Jobs in queue for a long time, even when there is a worker available
Hello,
Recently I've seem a lot of jobs getting stuck in queue for long times, even though my serverless endpoint has free workers left, and the queue delay is set to 4 seconds.
Does anyone has any experience with this? Any ideas why does this happen?
The first screenshot depicts two jobs, submitted at the same time. One is picked up by a worker, and the other sits in queue.
8 Replies
Some extra settings for context:
Can you share the endpoint id here?
Sure! It was either noxh y2en 39n3 y3 or k5hi ftra iqq8 dw
Hey, I checked the logs and didn’t notice any unusually long wait times. There were maybe 2-3 requests that took a bit longer to start because both workers were occupied, and each request took a couple of minutes to complete.
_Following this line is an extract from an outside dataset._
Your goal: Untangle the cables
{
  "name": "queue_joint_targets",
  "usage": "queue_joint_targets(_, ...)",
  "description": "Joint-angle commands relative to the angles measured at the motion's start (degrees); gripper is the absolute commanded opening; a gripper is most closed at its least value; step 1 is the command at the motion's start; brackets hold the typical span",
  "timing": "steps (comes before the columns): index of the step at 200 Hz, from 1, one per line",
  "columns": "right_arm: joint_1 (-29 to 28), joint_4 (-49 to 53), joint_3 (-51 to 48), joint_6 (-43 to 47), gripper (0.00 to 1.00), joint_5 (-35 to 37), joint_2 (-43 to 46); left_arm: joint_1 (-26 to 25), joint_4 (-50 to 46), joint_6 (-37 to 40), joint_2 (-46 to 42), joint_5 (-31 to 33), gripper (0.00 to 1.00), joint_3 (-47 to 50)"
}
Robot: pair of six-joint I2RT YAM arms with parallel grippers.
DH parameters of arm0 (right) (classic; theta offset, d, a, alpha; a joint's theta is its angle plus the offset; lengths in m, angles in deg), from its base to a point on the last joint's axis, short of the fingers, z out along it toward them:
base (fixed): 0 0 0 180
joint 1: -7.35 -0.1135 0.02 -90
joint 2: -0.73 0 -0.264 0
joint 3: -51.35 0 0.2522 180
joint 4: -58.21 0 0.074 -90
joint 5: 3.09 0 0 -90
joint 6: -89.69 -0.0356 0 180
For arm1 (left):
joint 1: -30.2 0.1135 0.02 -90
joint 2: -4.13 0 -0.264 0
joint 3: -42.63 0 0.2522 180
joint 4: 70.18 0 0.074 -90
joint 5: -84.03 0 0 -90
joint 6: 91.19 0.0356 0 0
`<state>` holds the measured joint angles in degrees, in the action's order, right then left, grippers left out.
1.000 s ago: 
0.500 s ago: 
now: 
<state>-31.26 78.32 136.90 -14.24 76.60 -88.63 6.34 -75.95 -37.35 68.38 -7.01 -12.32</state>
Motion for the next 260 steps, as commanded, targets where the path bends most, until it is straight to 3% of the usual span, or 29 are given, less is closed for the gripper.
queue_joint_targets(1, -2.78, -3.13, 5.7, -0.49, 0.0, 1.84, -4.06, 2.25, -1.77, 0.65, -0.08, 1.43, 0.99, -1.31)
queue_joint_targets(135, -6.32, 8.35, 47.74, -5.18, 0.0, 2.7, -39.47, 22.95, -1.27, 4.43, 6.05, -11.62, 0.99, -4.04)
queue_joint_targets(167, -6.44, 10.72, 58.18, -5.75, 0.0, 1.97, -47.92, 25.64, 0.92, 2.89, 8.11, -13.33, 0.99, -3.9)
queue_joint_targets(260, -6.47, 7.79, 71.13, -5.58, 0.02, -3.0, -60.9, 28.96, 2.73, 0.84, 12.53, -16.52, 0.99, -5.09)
It might just be that the UI didn’t refresh. If you have a specific request ID that you think had an exceptionally long wait despite having an available worker, feel free to share it, and I can take another look.
Also, since each of your requests takes a bit of time to complete, I’d recommend configuring a higher number for max workers. It won’t cost you any extra money, but it will ensure you can scale smoothly when multiple requests come in at the same time.
Thank you, will do!
Hello @yhlong00000
I was able to find a bigger event :
Here are the delay times of the last 24 hours.
These happen even though there are constantly free worker available.
Also, sometimes, when the delay times get high, I'm also getting a failed job.
Example request IDs :
186c4d2a-31ea-4d82-8dfa-411a2bc5c83b-e1
5dd6a934-5293-4796-a5d7-8d0ddd9eef60-e1
I'm also buffled on the error message "job timed out after 1 retries", as its not coming from my container o.O
Any idea what could this be?
And a more recent view :
Let me take a look
The delay is high because you’re getting more requests than the current max number of workers can handle, so the requests are piling up in the queue. You can try increasing the max number of workers and lowering the queue delay so the workers can scale up faster.
"Job timed out after 1 retry” happens when your worker finishes/failed the task, but there’s an error in the output field, and worker send a message notifies our system.